▼

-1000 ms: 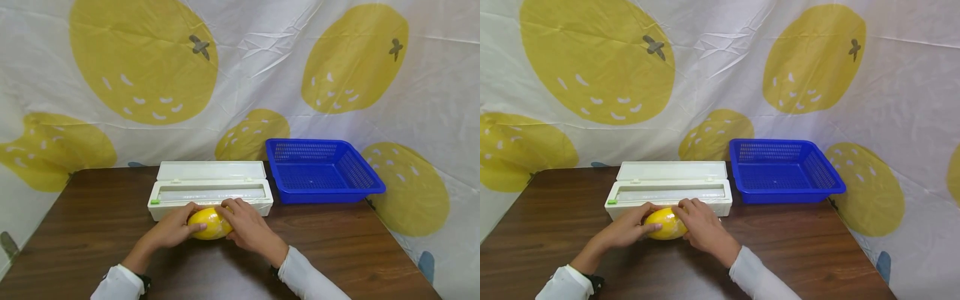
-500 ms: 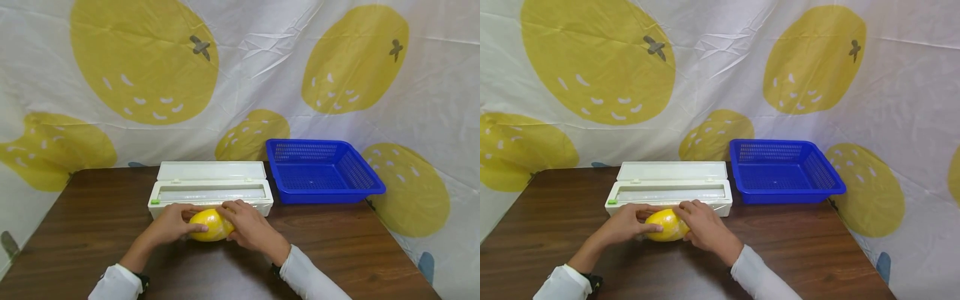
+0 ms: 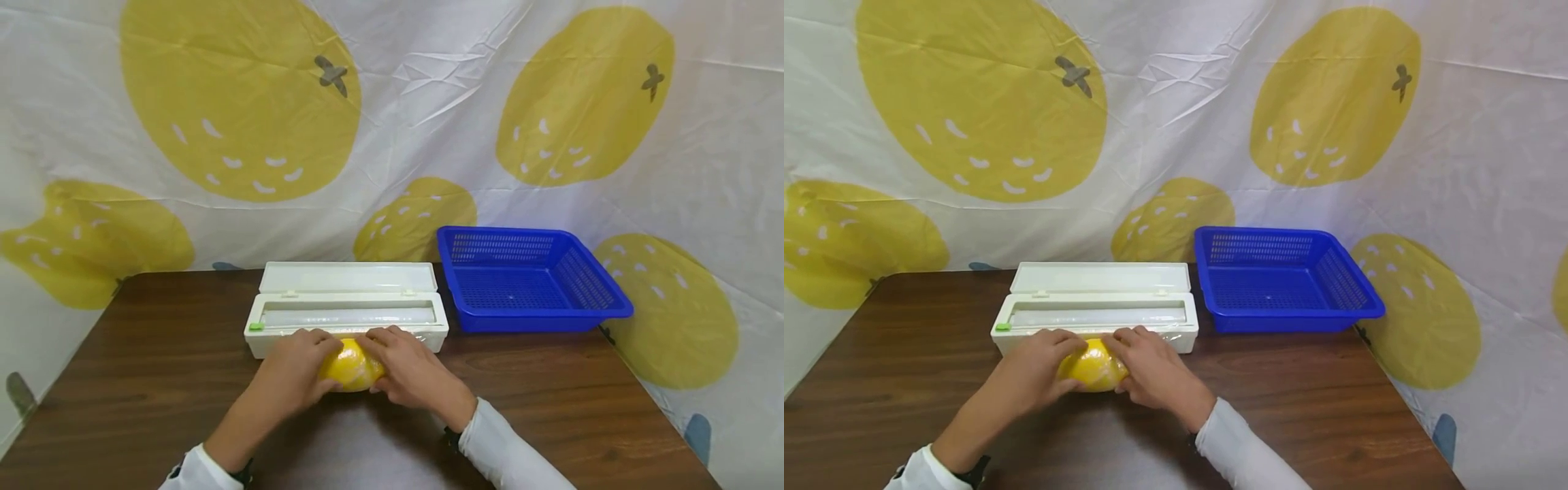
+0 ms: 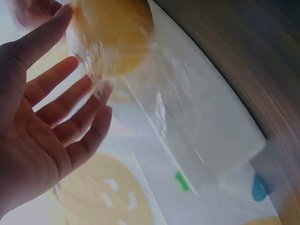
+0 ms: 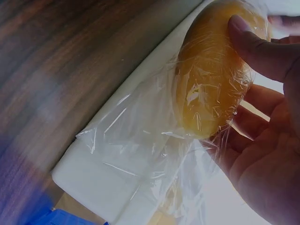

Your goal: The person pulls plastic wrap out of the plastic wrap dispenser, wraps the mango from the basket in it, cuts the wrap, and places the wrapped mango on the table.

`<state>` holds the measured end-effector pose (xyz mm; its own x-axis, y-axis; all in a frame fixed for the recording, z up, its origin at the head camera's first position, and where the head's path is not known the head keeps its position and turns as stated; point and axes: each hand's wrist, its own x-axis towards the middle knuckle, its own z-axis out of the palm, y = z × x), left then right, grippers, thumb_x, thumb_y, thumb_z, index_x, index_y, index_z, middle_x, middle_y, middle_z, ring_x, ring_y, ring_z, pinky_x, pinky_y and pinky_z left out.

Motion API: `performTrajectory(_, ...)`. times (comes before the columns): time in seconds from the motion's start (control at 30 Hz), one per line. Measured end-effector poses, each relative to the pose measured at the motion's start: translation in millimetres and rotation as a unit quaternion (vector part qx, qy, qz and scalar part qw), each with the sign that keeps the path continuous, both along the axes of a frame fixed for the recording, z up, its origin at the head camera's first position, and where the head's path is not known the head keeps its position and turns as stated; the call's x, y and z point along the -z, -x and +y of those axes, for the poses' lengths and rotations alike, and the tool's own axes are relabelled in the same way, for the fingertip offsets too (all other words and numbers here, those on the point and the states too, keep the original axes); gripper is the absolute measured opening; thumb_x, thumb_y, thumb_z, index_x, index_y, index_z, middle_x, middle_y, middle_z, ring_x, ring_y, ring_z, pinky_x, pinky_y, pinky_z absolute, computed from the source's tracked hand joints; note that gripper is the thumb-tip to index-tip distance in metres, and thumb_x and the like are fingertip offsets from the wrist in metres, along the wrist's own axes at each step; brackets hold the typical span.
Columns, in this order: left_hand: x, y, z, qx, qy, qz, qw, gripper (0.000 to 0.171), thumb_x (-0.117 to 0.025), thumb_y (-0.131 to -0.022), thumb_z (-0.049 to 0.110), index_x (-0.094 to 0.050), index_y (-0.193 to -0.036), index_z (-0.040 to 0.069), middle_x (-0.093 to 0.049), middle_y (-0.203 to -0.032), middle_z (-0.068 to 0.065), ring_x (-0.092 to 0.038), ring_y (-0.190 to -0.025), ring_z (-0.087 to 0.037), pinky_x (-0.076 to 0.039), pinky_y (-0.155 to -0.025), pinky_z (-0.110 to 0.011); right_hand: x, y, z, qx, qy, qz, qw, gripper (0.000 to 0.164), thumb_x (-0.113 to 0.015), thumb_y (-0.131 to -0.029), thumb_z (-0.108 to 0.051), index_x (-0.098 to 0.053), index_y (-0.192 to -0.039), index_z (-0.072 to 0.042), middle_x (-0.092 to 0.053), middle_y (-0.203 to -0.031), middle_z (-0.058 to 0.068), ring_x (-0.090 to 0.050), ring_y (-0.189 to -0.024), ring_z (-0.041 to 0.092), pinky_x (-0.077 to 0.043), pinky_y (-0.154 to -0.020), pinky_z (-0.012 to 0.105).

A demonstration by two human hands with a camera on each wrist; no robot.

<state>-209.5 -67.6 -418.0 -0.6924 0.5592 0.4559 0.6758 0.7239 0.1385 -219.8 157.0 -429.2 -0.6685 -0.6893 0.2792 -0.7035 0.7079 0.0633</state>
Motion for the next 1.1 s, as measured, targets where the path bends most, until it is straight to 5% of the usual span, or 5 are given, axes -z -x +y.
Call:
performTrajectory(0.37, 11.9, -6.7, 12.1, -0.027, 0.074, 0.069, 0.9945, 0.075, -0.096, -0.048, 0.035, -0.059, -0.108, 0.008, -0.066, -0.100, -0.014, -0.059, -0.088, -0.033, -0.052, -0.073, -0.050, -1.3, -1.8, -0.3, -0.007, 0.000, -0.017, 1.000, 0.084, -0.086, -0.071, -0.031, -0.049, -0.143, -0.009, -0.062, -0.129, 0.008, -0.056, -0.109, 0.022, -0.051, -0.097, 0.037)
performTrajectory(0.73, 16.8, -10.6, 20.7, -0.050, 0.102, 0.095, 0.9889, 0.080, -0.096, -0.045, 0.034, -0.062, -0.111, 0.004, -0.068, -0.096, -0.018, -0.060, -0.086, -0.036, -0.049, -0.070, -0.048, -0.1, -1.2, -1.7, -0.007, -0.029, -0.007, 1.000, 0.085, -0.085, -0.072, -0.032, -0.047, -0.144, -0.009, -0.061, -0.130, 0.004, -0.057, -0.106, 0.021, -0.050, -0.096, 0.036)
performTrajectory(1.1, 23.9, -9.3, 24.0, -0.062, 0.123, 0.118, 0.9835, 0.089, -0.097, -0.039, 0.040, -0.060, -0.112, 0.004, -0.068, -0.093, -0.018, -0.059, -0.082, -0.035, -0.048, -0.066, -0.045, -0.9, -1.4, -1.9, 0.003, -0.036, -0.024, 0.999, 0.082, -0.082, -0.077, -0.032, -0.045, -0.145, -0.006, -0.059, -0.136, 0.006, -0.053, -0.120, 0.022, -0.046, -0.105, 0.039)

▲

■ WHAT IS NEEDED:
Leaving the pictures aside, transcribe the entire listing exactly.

■ TASK OUTPUT:
-1000 ms: 
-500 ms: 
+0 ms: 
+0 ms: 
+0 ms: 

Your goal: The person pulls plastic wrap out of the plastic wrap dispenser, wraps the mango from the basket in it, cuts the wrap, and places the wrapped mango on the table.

`<state>` holds the measured end-effector pose (xyz mm; its own x-axis, y-axis; all in a frame fixed for the recording, z up, its origin at the head camera's first position, and where the head's path is not known the head keeps its position and turns as stated; point and axes: each hand's wrist, its own x-axis towards the middle knuckle, its own z-axis out of the palm, y = z × x), left then right, grippers, thumb_x, thumb_y, thumb_z, index_x, index_y, index_z, middle_x, middle_y, middle_z, ring_x, ring_y, ring_z, pinky_x, pinky_y and pinky_z left out.

Motion API: `performTrajectory(_, ...)`. times (comes before the columns): time in seconds from the motion's start (control at 30 Hz), one per line. Measured end-effector poses, each relative to the pose measured at the motion's start: translation in millimetres and rotation as a unit quaternion (vector part qx, qy, qz and scalar part qw), each with the sign that keeps the path continuous, both along the axes of a frame fixed for the recording, z up, its origin at the head camera's first position, and where the head's path is not known the head keeps its position and turns as stated; the call's x, y and z point along the -z, -x and +y of those axes, for the poses' lengths and rotations alike, and the tool's own axes are relabelled in the same way, for the fingertip offsets too (all other words and numbers here, those on the point and the states too, keep the original axes); gripper is the absolute measured opening; thumb_x, thumb_y, thumb_z, index_x, index_y, index_z, middle_x, middle_y, middle_z, ring_x, ring_y, ring_z, pinky_x, pinky_y, pinky_z absolute, computed from the source's tracked hand joints; note that gripper is the thumb-tip to index-tip distance in metres, and thumb_x and the like are fingertip offsets from the wrist in metres, along the wrist's own axes at each step; brackets hold the typical span.
Columns, in this order: left_hand: x, y, z, qx, qy, qz, qw, gripper (0.000 to 0.171), thumb_x (-0.117 to 0.025), thumb_y (-0.131 to -0.022), thumb_z (-0.049 to 0.110), index_x (-0.094 to 0.050), index_y (-0.193 to -0.036), index_z (-0.040 to 0.069), middle_x (-0.093 to 0.049), middle_y (-0.203 to -0.032), middle_z (-0.068 to 0.065), ring_x (-0.092 to 0.038), ring_y (-0.190 to -0.025), ring_z (-0.087 to 0.037), pinky_x (-0.076 to 0.039), pinky_y (-0.155 to -0.025), pinky_z (-0.110 to 0.011); right_hand: x, y, z, qx, qy, qz, qw, gripper (0.000 to 0.164), thumb_x (-0.113 to 0.015), thumb_y (-0.131 to -0.029), thumb_z (-0.108 to 0.051), index_x (-0.098 to 0.053), index_y (-0.192 to -0.039), index_z (-0.072 to 0.042), middle_x (-0.092 to 0.053), middle_y (-0.203 to -0.031), middle_z (-0.058 to 0.068), ring_x (-0.090 to 0.050), ring_y (-0.189 to -0.024), ring_z (-0.041 to 0.092), pinky_x (-0.077 to 0.043), pinky_y (-0.154 to -0.020), pinky_z (-0.012 to 0.105).

A demonstration by two human hands with a camera on each wrist; no robot.

<state>-209.5 -67.6 -418.0 -0.6924 0.5592 0.4559 0.6758 0.7239 0.1385 -219.8 157.0 -429.2 -0.6685 -0.6893 0.2792 -0.7035 0.7079 0.0633</state>
Motion for the next 1.1 s, as measured, targets where the path bends most, until it is straight to 5% of the usual span, or 5 are given, axes -z -x +y.
Call:
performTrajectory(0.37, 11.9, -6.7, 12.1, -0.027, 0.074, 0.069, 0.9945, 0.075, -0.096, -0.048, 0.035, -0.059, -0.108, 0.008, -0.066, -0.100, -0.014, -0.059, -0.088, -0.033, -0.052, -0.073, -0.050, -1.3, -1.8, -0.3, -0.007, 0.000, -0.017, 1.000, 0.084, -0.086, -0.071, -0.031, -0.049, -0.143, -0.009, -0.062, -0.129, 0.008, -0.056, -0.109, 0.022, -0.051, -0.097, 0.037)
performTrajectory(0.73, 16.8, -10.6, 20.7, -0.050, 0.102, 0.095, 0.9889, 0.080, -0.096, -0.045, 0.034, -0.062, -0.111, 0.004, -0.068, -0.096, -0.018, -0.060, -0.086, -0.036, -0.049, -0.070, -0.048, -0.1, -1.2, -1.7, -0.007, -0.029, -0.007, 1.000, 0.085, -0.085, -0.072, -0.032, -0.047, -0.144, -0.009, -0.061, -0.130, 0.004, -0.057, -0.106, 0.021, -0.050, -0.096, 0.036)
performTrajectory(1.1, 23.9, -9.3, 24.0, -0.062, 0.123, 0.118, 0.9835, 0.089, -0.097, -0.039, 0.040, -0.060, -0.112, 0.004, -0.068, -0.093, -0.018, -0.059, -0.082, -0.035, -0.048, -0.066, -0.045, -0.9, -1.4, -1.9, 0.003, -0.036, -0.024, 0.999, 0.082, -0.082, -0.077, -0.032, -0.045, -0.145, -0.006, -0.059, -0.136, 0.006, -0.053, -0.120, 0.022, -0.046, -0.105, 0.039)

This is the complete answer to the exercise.